I've got a problem with the way people are implementing this 'flat UI' style and I think it's leading to a disastrous usability nightmare!
Some of the 'design' concepts represented by drop shadows, borders, and text-shadows are about function, not (just) aesthetics and when you remove those functional parts of a layout you are left with a less usable layout.
Personally, I love the minimalism and rationalism in the design approach of Dieter Rams, who is (now) considered the father of the design style that Apple has made popular. I also love colour planar imagery (flat sections of colour) like vector illustrations and iconography.
The problem with how many people are implementing this flat style in UI is that we're letting go of valuable information that makes software and websites usable in the first place. This style works great for static pieces (like print, or screen graphics that don't change) and of course looks clean and gorgeous in non-functioning Photoshop mockups - but when you get this style onto websites and into apps it's often done in a way that just falls flat of its full potential.
There's my 2¢. I've been lusting after minimalism in design approach and dying for when colour planar aesthetic style became popular, but now it's here too many people are doing it all wrong (even the big ones, like Apple with iOS7)
Exactly. As I've said elsewhere: "Flat design" is as useful a term as "red design" or "round design". These are all just tools the designer has to build hierarchy, contrast, and affordance in a UI.
Flat design works for hardware and static stuff, as you said.

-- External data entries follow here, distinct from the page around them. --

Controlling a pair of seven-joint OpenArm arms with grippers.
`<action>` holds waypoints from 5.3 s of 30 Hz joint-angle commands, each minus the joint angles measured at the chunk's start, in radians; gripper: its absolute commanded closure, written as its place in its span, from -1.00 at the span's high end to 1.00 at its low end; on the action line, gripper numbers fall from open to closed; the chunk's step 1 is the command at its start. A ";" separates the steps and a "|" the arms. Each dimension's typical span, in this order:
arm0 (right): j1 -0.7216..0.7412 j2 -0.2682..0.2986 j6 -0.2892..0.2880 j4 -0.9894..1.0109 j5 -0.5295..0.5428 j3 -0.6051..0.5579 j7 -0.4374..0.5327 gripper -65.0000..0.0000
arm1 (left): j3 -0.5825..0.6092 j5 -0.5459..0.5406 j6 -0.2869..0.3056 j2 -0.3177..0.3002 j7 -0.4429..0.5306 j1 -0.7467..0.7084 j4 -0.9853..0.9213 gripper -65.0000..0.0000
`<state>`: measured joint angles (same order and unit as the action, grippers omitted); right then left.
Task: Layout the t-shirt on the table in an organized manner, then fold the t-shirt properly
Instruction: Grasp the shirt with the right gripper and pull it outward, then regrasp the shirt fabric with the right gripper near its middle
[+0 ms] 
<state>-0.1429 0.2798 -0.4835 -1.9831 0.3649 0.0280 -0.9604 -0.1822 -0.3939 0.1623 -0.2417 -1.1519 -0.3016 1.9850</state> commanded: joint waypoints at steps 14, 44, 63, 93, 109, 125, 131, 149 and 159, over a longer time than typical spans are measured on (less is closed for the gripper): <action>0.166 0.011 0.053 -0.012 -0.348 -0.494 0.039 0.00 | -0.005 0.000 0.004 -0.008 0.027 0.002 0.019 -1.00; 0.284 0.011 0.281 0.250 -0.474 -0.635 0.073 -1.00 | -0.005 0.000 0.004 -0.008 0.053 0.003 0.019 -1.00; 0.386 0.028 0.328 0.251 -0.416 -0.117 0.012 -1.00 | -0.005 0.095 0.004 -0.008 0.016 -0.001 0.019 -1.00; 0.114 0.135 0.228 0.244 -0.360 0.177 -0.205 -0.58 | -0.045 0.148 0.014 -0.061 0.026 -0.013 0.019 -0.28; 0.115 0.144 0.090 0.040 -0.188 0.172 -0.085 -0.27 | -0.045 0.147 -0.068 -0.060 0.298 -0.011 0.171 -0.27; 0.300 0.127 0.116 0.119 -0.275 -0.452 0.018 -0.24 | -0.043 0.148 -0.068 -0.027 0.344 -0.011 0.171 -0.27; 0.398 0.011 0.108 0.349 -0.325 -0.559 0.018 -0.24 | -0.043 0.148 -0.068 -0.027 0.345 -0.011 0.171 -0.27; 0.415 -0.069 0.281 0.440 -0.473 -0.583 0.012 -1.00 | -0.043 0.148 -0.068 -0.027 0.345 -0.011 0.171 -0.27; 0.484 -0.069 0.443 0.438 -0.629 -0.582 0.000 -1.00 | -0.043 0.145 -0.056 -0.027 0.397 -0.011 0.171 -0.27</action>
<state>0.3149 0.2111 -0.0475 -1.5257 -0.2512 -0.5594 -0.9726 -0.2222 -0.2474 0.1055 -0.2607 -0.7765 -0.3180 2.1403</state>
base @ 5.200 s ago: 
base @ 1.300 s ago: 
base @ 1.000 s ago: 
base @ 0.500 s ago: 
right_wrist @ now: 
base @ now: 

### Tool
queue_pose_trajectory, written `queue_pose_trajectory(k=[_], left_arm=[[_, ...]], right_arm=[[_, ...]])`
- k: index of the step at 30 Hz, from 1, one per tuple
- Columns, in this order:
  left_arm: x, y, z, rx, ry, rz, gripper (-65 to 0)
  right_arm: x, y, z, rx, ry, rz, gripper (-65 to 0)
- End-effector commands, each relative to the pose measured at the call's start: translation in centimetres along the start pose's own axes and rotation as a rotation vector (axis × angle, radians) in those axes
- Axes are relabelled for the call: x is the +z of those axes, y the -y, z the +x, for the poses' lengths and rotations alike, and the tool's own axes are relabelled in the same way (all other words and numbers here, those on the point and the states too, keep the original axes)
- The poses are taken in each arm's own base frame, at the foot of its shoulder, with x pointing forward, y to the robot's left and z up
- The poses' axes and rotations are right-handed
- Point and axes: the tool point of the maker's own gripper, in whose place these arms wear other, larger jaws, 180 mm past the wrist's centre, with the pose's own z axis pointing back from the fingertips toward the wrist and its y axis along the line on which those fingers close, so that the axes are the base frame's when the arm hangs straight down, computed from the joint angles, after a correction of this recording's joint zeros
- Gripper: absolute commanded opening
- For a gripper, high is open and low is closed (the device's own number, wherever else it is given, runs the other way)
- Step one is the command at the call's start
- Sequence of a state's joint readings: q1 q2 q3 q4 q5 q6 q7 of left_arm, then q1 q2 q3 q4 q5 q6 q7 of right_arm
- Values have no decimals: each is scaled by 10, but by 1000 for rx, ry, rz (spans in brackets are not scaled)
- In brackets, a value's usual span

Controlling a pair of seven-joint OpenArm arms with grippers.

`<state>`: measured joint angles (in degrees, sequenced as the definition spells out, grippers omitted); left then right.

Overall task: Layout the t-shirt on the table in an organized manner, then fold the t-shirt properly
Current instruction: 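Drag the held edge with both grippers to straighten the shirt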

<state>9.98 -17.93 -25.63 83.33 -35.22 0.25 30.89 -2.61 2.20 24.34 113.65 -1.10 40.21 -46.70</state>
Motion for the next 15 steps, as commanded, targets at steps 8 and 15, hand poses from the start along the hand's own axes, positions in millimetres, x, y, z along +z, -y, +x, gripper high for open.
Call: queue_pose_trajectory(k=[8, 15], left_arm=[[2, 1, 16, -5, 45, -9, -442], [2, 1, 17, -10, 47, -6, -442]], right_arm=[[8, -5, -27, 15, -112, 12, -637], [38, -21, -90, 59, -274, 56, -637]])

When I open up an app such as Mail, I want visual cues as to where the content is and where the controls are. I don't need the cognitive overhead of keeping the interface layouts in my head all the time. Sadly that's what iOS 7 introduced. It removed the cues that tied computers to the real world, and in the process copied Android and Microsoft's interfaces. Shocking - I don't think Steve Jobs would have allowed that.
And also, the lack of textures makes it hard to see controls on some backgrounds, such as video controls on a white video. In short the designers seemed more like kids in a candy store than someone who really thought through usability.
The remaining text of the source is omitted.